#### WORK TO COMPLETE
From the first line through the line containing "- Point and", transcribe the records exactly and include no other lines.

#### DATA EXTRACT
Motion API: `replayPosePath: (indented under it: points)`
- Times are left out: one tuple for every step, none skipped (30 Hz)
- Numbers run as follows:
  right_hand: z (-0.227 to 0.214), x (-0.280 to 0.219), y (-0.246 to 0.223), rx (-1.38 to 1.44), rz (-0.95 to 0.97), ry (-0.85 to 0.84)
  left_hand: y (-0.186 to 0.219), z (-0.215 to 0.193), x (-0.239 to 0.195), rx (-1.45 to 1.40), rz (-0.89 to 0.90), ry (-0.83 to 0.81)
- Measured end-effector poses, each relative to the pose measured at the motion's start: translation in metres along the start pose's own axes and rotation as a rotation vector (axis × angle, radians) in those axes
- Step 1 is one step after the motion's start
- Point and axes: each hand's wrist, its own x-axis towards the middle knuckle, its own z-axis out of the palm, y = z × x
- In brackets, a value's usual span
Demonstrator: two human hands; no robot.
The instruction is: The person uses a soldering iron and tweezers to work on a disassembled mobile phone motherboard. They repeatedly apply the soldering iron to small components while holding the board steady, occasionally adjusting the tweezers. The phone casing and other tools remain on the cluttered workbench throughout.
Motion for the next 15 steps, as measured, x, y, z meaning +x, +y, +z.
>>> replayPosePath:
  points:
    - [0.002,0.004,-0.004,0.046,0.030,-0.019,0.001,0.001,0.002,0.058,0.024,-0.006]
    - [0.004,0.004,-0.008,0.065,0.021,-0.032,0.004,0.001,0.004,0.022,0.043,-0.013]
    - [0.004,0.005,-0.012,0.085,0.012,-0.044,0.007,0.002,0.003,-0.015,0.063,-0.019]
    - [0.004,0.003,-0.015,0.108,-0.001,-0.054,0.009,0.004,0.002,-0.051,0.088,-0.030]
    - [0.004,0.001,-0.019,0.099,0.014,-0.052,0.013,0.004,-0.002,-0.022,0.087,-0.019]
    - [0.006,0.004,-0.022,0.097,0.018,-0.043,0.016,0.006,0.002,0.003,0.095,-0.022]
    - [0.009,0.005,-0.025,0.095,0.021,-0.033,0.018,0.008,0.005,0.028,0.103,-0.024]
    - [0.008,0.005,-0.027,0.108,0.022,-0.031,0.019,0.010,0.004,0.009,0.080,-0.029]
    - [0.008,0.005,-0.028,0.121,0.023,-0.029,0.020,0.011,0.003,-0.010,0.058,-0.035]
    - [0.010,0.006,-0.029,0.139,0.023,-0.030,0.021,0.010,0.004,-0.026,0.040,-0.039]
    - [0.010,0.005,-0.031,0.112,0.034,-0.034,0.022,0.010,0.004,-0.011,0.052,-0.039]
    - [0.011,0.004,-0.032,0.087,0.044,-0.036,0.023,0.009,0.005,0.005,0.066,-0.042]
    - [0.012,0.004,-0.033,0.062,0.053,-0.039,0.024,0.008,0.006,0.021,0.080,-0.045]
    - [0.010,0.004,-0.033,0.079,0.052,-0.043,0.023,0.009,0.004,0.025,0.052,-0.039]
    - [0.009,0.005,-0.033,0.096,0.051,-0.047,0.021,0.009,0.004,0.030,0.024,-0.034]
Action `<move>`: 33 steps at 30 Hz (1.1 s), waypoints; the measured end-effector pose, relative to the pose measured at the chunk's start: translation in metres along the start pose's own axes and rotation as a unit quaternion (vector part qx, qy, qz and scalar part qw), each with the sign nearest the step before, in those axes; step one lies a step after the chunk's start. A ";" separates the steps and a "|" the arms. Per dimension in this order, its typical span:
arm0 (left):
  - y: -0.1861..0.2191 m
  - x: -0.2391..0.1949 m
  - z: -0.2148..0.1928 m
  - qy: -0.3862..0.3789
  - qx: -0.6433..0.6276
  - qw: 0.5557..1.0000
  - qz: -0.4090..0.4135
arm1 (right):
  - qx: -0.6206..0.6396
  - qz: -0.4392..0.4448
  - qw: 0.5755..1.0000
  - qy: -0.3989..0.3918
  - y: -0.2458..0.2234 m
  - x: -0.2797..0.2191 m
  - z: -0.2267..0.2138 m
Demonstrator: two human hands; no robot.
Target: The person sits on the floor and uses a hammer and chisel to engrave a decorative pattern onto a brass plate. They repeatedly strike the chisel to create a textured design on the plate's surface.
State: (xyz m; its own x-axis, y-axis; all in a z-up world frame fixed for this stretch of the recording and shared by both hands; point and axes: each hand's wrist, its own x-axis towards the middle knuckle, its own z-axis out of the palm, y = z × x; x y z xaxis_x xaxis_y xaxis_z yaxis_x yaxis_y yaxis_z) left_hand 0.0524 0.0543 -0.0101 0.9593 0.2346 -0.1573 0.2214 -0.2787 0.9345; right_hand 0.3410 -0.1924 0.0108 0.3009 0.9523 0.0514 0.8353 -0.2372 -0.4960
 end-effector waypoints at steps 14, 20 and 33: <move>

#### RESPONSE AREA
Motion API: `replayPosePath: (indented under it: points)`
- Times are left out: one tuple for every step, none skipped (30 Hz)
- Numbers run as follows:
  right_hand: z (-0.227 to 0.214), x (-0.280 to 0.219), y (-0.246 to 0.223), rx (-1.38 to 1.44), rz (-0.95 to 0.97), ry (-0.85 to 0.84)
  left_hand: y (-0.186 to 0.219), z (-0.215 to 0.193), x (-0.239 to 0.195), rx (-1.45 to 1.40), rz (-0.89 to 0.90), ry (-0.83 to 0.81)
- Measured end-effector poses, each relative to the pose measured at the motion's start: translation in metres along the start pose's own axes and rotation as a rotation vector (axis × angle, radians) in those axes
- Step 1 is one step after the motion's start
- Point and axes: each hand's wrist, its own x-axis towards the middle knuckle, its own z-axis out of the palm, y = z × x

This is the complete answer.